An isosceles triangle has two 10.0-inch sides and a 2w-inch side. Find the radius of the inscribed circle of this triangle, in the cases w = 5.00, w = 6.00, and w = 8.00.
And Write an expression for the inscribed radius r in terms of the variable w , then find the value of w, to the nearest hundredth, that gives the maximum value of r.
To find the radius of the inscribed circle of an isosceles triangle, we can use the formula:
r = A / s
where A is the area of the triangle and s is the semiperimeter of the triangle.
In this case, we know that the triangle has two 10.0-inch sides and a 2w-inch side. The semiperimeter, s, can be calculated as the sum of all three sides divided by 2:
s = (10.0 + 10.0 + 2w) / 2
For the area, we can use Heron's formula:
A = √(s * (s - 10.0) * (s - 10.0) * (s - 2w))
Now, let's plug in the given values of w and calculate the radius of the inscribed circle for each case:
1) For w = 5.00:
s = (10.0 + 10.0 + 2 * 5.00) / 2 = 15.00
A = √(15.00 * (15.00 - 10.0) * (15.00 - 10.0) * (15.00 - 2 * 5.00)) ≈ 50.00
r = 50.00 / 15.00 ≈ 3.33 inches
2) For w = 6.00:
s = (10.0 + 10.0 + 2 * 6.00) / 2 = 16.00
A = √(16.00 * (16.00 - 10.0) * (16.00 - 10.0) * (16.00 - 2 * 6.00)) ≈ 60.00
r = 60.00 / 16.00 ≈ 3.75 inches
3) For w = 8.00:
s = (10.0 + 10.0 + 2 * 8.00) / 2 = 18.00
A = √(18.00 * (18.00 - 10.0) * (18.00 - 10.0) * (18.00 - 2 * 8.00)) ≈ 72.00
r = 72.00 / 18.00 = 4.00 inches
To write an expression for the inscribed radius r in terms of the variable w, we can substitute the values of A and s derived from the formulas above into the initial formula:
r = √((s * (s - 10.0) * (s - 10.0) * (s - 2w)) / (s))

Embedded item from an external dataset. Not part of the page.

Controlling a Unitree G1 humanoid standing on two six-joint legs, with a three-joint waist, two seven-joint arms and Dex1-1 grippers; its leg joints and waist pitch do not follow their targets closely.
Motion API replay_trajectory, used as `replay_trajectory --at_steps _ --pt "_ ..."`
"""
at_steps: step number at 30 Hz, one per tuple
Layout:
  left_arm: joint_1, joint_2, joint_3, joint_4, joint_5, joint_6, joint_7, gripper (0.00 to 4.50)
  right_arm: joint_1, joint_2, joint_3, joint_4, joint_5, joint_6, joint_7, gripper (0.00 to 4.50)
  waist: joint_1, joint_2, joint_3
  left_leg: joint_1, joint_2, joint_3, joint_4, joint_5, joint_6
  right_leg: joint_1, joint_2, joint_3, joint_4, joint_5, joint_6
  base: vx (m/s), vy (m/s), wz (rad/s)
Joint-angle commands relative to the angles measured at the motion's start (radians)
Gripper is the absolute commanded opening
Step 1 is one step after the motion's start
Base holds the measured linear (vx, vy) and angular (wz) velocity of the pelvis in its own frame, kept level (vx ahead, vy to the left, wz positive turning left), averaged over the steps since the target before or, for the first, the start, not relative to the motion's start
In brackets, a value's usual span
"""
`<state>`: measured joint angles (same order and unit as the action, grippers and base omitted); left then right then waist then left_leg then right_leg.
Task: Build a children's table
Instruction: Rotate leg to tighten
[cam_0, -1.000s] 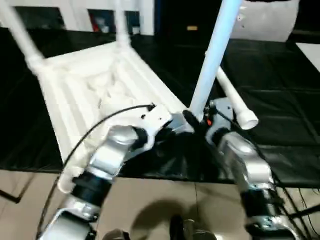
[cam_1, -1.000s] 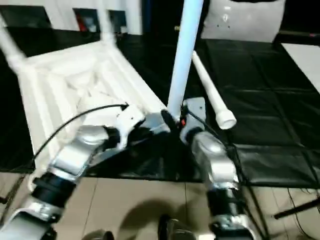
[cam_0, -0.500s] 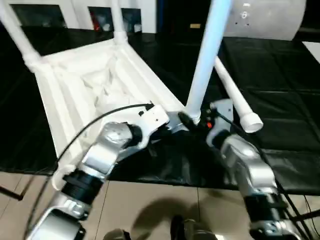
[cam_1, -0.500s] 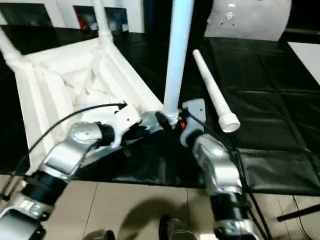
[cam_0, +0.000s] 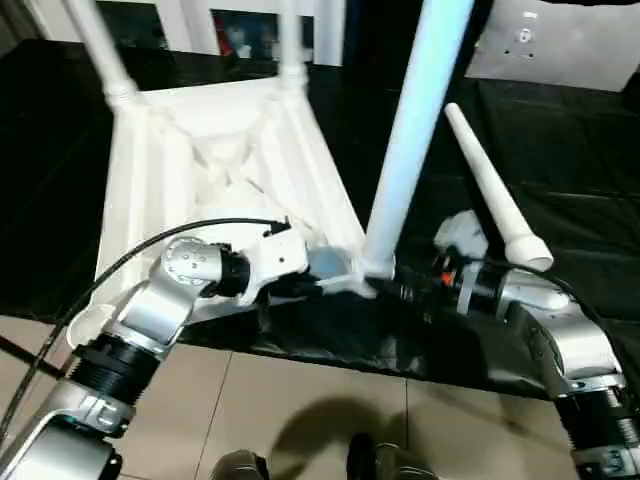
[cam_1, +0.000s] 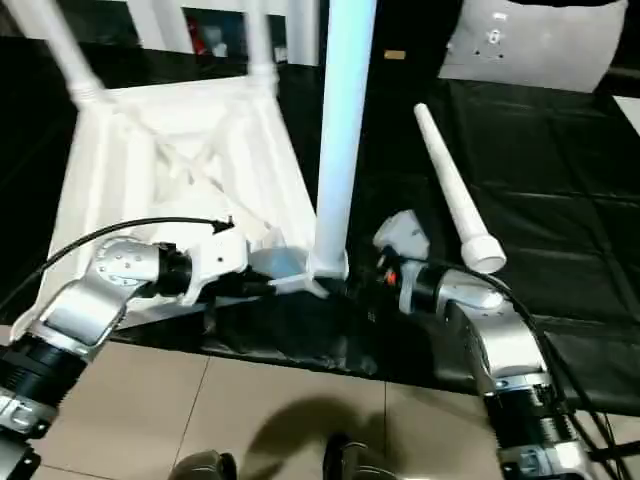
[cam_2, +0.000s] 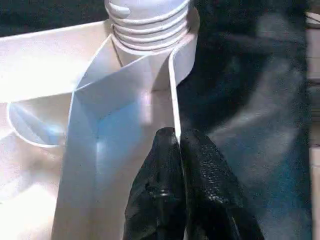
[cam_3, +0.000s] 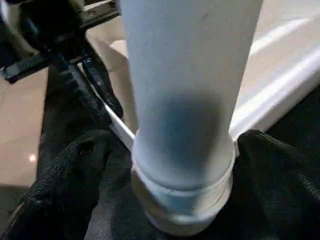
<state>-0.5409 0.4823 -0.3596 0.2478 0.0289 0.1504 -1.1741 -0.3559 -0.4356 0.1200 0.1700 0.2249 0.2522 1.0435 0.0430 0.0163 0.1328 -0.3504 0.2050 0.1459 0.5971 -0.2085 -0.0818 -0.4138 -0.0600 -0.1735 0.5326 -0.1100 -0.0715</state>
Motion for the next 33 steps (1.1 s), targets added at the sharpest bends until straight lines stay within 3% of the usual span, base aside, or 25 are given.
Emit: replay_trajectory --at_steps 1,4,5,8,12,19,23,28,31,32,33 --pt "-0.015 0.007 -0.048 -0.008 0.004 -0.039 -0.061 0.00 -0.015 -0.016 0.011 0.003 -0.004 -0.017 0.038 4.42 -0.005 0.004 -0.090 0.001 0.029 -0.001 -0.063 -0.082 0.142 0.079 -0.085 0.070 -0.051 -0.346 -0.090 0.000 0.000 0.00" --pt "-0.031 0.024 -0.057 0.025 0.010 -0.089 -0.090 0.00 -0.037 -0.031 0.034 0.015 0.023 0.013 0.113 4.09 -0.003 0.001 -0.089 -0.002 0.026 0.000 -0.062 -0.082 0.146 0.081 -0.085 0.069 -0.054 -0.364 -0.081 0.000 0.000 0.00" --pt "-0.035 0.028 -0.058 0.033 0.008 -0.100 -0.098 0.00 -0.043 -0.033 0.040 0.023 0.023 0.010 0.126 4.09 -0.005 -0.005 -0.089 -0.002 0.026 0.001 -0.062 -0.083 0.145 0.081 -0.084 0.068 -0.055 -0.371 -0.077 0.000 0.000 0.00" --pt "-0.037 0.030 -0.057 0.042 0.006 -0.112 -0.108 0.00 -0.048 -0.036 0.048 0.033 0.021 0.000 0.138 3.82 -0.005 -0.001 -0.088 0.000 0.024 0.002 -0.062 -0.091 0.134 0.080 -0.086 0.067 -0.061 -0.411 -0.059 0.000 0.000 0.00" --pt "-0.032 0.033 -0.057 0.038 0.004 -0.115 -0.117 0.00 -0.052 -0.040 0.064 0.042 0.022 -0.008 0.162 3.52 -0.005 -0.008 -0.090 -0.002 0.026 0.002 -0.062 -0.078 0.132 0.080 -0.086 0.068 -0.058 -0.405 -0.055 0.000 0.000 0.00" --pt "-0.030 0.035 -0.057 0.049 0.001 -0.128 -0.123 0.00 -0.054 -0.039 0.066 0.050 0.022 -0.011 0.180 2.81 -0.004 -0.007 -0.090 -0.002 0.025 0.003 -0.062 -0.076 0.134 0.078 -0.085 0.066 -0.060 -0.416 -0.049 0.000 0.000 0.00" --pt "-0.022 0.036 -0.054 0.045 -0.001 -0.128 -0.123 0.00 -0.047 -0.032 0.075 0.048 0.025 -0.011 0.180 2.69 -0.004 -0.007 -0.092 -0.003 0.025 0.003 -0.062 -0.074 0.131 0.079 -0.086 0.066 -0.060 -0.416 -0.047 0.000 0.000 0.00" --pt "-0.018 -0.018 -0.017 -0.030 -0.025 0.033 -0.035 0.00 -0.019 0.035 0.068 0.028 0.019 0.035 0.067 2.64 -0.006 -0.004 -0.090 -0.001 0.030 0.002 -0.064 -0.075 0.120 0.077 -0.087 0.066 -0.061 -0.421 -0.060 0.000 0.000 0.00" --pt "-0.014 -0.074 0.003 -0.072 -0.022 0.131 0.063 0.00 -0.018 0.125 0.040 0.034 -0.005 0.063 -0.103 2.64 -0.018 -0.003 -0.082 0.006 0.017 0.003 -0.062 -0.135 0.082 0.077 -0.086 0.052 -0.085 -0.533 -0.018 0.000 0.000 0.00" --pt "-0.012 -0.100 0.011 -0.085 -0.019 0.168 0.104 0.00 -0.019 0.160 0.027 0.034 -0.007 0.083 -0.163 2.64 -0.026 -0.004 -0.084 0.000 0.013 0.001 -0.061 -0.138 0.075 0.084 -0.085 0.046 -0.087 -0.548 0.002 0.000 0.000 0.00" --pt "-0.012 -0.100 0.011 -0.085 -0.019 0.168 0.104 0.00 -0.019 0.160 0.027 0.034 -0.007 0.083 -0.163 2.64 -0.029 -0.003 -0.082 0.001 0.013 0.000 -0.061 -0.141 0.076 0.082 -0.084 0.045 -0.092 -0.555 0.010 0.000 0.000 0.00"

Simplifying the expression, we get:
r = √((s - 10.0) * (s - 10.0) * (s - 2w))
To find the value of w that gives the maximum value of r, we can take the derivative of the expression for r with respect to w, set it equal to zero, and solve for w. However, since the expression for r is nonlinear and involves a square root, it may not be straightforward to find the exact value of w that maximizes r analytically.
One approach to find an approximate value for w that maximizes r is to plot the graph of r as a function of w and identify the peak point on the graph. Using a graphing calculator or software, you can plot the function and find the value of w corresponding to the maximum point on the graph.